14 Décembre 2017 , Rédigé par Narcipat Publié dans #61 : Narcipat?

    Est-ce qu’un coup de fil de mon frère me fournit une transition acceptable vers les objets internalisés? Déversons d’abord notre « Qu’ai-je appris? » de 2010, qui ne risque guère d’avoir été dépassé, à en juger par la séance de surf que je viens de m’offrir, fort proche de celle que j’évoquais alors : « Sur le point de “creuser un peu ça”, en commençant par un minimum de recherches, ne serait-ce que sur le ouaibe, pour savoir au moins si je comprends correctement l’expression, je me heurte au mur habituel : impossible d’aller au delà de quelques paragraphes en diagonale. Il me semble être en proie à deux frayeurs apparemment contradictoires et pourtant corrélées : celle de découvrir que je n’ai absolument rien pigé, et que je cause à côté de la plaque; et celle de voir le libre ru de ma pensée personnelle comme drainé par les canaux existants, donc de devoir dire adieu à la distinction qui est chez moi l’objectif premier sinon ultime de l’effort réflexif. D’une part je sais que je ne sais rien, au terme de lectures résolument infléchies et adultérées par l’égocentrisme, et infichu que je suis de potasser le rudiment; et de l’autre je crains que ma pensée, encore informe d’ailleurs, ne soit rien, qu’elle n’aille sans dire, mise en regard de tout ce que j’ignore. Je fuis donc la concurrence, les comparaisons, en verrouillant le self grandiose, sans vraiment m’en faire accroire, comme on peut lire, mais préférant le soupçon de banalité et d’idiotie à la vérification.

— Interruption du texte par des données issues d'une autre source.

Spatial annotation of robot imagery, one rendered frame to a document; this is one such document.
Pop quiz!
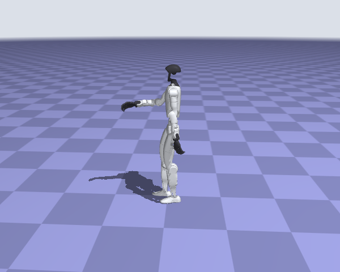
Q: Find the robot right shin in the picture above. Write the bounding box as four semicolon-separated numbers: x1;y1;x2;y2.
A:
161;163;168;193

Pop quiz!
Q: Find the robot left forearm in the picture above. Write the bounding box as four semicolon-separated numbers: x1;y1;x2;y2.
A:
169;112;179;139

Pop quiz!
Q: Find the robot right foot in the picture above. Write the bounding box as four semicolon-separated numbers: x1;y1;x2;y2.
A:
152;190;171;197

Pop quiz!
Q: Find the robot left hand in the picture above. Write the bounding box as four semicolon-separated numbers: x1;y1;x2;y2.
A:
173;133;185;155

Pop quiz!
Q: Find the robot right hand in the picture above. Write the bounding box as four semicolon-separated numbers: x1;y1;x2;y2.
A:
121;101;141;111

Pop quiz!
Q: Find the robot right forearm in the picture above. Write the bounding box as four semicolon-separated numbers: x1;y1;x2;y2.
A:
137;99;156;107

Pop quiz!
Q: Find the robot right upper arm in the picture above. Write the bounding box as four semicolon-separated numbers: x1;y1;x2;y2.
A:
155;92;165;106

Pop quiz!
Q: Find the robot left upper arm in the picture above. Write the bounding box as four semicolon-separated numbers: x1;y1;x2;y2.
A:
168;88;178;116

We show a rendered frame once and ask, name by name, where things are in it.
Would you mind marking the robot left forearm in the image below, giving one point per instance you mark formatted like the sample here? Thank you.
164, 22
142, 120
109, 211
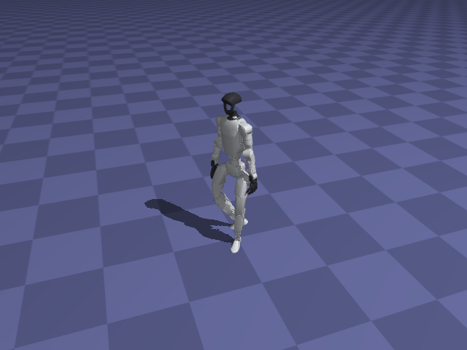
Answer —
251, 170

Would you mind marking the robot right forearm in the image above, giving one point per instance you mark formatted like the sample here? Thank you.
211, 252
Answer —
216, 153

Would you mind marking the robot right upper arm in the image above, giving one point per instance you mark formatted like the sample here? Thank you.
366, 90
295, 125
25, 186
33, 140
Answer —
218, 140

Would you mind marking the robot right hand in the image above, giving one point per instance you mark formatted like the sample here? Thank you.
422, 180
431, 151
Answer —
213, 168

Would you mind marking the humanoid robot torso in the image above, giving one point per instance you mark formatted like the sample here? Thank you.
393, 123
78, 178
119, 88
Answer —
233, 144

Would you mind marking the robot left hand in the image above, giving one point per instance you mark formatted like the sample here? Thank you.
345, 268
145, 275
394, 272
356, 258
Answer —
253, 185

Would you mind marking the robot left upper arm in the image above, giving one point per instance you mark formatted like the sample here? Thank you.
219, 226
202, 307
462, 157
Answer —
245, 130

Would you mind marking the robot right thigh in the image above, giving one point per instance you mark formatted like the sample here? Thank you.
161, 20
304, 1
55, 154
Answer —
218, 182

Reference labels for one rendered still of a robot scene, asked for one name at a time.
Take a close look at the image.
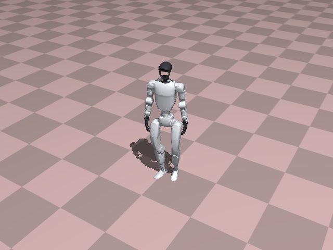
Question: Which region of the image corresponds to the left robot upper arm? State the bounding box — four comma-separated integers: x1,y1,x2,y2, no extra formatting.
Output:
175,83,185,108

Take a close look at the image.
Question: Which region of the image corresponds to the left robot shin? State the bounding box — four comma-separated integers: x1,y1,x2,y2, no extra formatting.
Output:
172,149,180,171

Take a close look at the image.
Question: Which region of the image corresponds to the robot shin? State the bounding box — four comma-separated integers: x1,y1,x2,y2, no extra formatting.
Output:
155,150,165,172
172,149,180,171

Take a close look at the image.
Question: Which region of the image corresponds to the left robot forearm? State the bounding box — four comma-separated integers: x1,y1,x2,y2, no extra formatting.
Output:
180,102,188,123

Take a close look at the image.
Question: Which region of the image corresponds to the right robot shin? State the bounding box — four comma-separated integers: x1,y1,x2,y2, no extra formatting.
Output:
155,150,165,172

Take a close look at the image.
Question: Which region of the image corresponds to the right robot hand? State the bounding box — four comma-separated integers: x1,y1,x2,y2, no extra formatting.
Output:
144,116,150,132

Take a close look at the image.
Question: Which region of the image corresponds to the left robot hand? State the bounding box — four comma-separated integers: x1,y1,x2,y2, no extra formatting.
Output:
181,120,188,135

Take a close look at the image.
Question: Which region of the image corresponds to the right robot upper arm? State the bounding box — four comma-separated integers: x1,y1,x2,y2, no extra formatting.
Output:
146,80,156,104

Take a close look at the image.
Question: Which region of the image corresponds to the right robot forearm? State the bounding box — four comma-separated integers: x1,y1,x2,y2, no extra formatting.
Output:
145,98,152,118

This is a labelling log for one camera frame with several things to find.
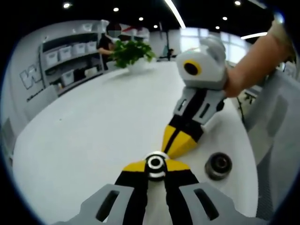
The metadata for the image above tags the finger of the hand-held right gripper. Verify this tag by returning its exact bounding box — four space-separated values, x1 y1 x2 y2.
161 90 200 155
166 90 226 160

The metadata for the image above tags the white table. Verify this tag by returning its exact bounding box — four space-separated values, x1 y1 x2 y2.
11 60 261 225

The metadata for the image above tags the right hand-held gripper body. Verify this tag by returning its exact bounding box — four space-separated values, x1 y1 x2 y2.
175 35 229 91

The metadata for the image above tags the metal wheel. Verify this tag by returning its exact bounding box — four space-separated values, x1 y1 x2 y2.
144 151 167 182
210 156 229 171

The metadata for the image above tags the group of white storage bins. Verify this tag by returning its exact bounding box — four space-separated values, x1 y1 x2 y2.
44 23 104 85

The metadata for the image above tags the grey storage shelf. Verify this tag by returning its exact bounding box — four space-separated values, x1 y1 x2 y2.
38 22 106 97

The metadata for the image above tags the green potted plant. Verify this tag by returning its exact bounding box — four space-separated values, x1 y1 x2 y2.
110 39 157 69

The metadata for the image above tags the person's right forearm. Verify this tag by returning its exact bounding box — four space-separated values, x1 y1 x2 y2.
224 21 295 98

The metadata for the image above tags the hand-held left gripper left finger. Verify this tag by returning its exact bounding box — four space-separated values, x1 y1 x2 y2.
79 160 151 225

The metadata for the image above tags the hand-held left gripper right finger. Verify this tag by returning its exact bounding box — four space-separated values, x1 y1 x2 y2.
163 160 238 225

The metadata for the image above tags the grey office chair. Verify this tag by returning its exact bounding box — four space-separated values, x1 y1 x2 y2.
243 69 300 221

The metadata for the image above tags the white plant pot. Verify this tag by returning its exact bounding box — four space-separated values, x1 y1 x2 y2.
127 58 153 75

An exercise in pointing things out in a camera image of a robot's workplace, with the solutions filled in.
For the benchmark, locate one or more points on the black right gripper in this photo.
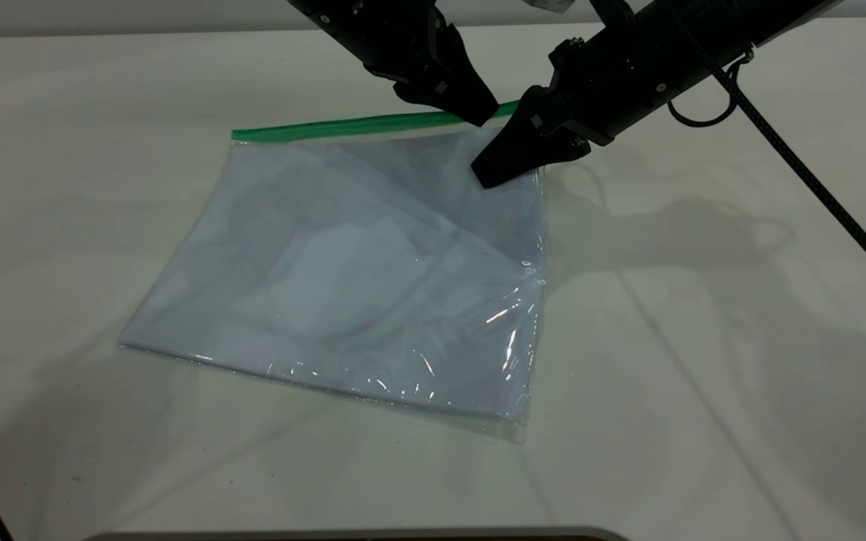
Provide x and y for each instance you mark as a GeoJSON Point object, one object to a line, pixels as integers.
{"type": "Point", "coordinates": [621, 83]}

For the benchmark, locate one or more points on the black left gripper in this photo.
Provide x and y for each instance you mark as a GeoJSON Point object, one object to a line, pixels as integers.
{"type": "Point", "coordinates": [373, 30]}

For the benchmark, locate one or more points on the clear zip bag green zipper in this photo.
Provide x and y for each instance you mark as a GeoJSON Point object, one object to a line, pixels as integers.
{"type": "Point", "coordinates": [343, 285]}

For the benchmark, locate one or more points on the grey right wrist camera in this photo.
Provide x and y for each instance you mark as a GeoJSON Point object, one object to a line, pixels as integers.
{"type": "Point", "coordinates": [549, 4]}

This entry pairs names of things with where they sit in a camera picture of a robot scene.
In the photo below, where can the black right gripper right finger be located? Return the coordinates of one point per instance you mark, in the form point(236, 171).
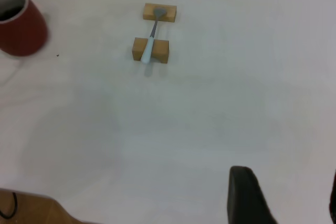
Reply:
point(333, 208)

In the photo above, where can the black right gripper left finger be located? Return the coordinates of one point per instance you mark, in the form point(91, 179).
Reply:
point(246, 200)

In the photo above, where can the red ceramic mug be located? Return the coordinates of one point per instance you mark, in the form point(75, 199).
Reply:
point(23, 37)

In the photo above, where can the dark coffee liquid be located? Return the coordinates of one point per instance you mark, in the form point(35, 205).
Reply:
point(8, 14)

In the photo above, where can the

    Ces bons objets totaux internalisés, ne les simplifié-je pas jusqu’à la caricature, quand j’en fais des espèces d’idoles que les gens normaux auraient placées sur leurs autels intérieurs, s’identifiant partiellement à elles, mais surtout les ayant chargées une fois pour toutes de dire leur valeur, et partant, de fonder leur droit à la subjectivité et à la vie? Parfois j’ai l’air de confondre, quand je parle de mon père, par exemple, avec l’objet externe, tout déchu et décati qu’il est. Aussi loin que remontent mes souvenirs, il me semble avoir distingué une fonction paternelle du père réel qui ne la remplissait pas, mais dont on peut supposer qu’il avait fait illusion avant – avant quoi? de se montrer insuffisant, ou de me rejeter? En toute logique, le premier aurait dû émousser l’effet du second, et sans doute ai-je intérêt à voir cet homme en minable, sans parvenir pour autant à jeter dans la boîte du néant ses continuelles dévalorisations, et surtout ses rarissimes approbations : qu’il consente à sourire d’une blague, ou à reconnaître que j’ai raison sur un point de détail, ou, manche comme il est, à transporter ses livres entassés à la diable dans une bibli édifiée par mes soins, l’intérieur pavoise. Qui sait si je n’attends pas sa mort pour le mandorler, et battre ma coulpe de cinquante ans d’ingratitude? [On distingue effectivement des traces de cette tentation, mais j’y ai résisté victorieusement!] La survie des pères rend leur divinisation difficile, et peut-être le degré d’agressivité croît-il d’autant : encore un dommage collatéral des progrès de la médecine.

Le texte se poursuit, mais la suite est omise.